Assuming I was already looking for something like this, I’ve already done some comparison shopping. I understand the ease of use, being able to integrate with it quickly, and potentially obtaining the customer’s permission- if we need to track their gaze I suppose.

Who do you think is the ideal user?

The user is a business customer– someone who has a need to understand what people are doing with their app, more specifically what they’re looking at. This would be particularly important for experiences or products that rely heavily on imagery and are less focused on things that you would read. This is not a service a consumer is trying to take advantage of but rather someone who needs to understand how their users are using their app and being able to collect data on what they’re looking at to inform some decision making.

What would you have to see to purchase this product? Gazeify for Grubhub?

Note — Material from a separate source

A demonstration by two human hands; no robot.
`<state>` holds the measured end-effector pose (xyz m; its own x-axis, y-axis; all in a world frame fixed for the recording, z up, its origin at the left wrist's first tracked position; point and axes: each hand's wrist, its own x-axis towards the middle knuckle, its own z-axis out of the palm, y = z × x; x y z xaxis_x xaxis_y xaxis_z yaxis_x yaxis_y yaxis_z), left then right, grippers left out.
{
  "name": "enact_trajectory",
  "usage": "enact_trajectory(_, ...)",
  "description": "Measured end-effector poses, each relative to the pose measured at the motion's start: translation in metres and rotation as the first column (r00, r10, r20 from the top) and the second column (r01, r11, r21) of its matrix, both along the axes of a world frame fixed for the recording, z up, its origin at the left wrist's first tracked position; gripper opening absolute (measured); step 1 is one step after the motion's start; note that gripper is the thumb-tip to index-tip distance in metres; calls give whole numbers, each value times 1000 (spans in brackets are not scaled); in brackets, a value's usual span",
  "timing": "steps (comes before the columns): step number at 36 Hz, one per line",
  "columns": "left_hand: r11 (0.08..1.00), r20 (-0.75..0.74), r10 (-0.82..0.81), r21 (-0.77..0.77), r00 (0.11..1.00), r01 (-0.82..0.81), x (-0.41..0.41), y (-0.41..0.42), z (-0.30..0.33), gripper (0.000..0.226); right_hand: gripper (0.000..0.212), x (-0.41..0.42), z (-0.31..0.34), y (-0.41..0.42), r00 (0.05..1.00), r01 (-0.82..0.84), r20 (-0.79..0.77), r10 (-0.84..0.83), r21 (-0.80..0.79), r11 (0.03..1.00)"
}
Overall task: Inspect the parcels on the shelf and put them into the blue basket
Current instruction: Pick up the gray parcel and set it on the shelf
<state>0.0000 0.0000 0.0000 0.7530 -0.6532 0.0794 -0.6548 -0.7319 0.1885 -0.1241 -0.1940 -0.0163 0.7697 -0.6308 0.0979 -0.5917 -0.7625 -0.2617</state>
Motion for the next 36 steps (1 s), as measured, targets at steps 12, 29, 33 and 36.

The 2 primary pieces I would be looking at is beginning to understand what it’s going to get me specifically with hard data and how much I’m willing to pay for that info.

I want to see what the web dashboard looks like. I want to get the type of metrics it provides me. It’s very possible that the info it provides is not useful to me or something I already get or have access to. The data it can provide me is what I care about most

If I’ve determined that I need it, my immediate next step is to look at pricing. What am I’m going to get for the price I am paying? I would personally pay a particularly close attention to any sort of limiting factors, like factors limited by cost. I probably don’t necessarily have a huge need for 24/7 customer support or data analysis.

After price I would say, it comes to things like ease of use, ease of integration, ability to customize. Any software your licensing or on a monthly subscription, especially for data and data collection/analysis, you cannot expect that it is going to be perfect for your needs out of the box. Having the ability to customize with what’s there or modify in some fashion is typically something I’d care about.

Any other thoughts on

“Number of recordings per month” is very interesting because it is tough to make decisions on limited data sets particularly when I have a ton of users. If I only get 150 recording sessions per month and I have several million monthly active users in my app, the data I get from this would be directional at best. It’s not something I would put my weight behind. I would suspect that that’s why they put “professional tier” so low because this tier with X much more can get me unlimited social recorders, which 500 may be sufficient for me.

However, if I have a ton of users and I want to use this data to make real product decisions with, having a few data points for me is certainly a concern.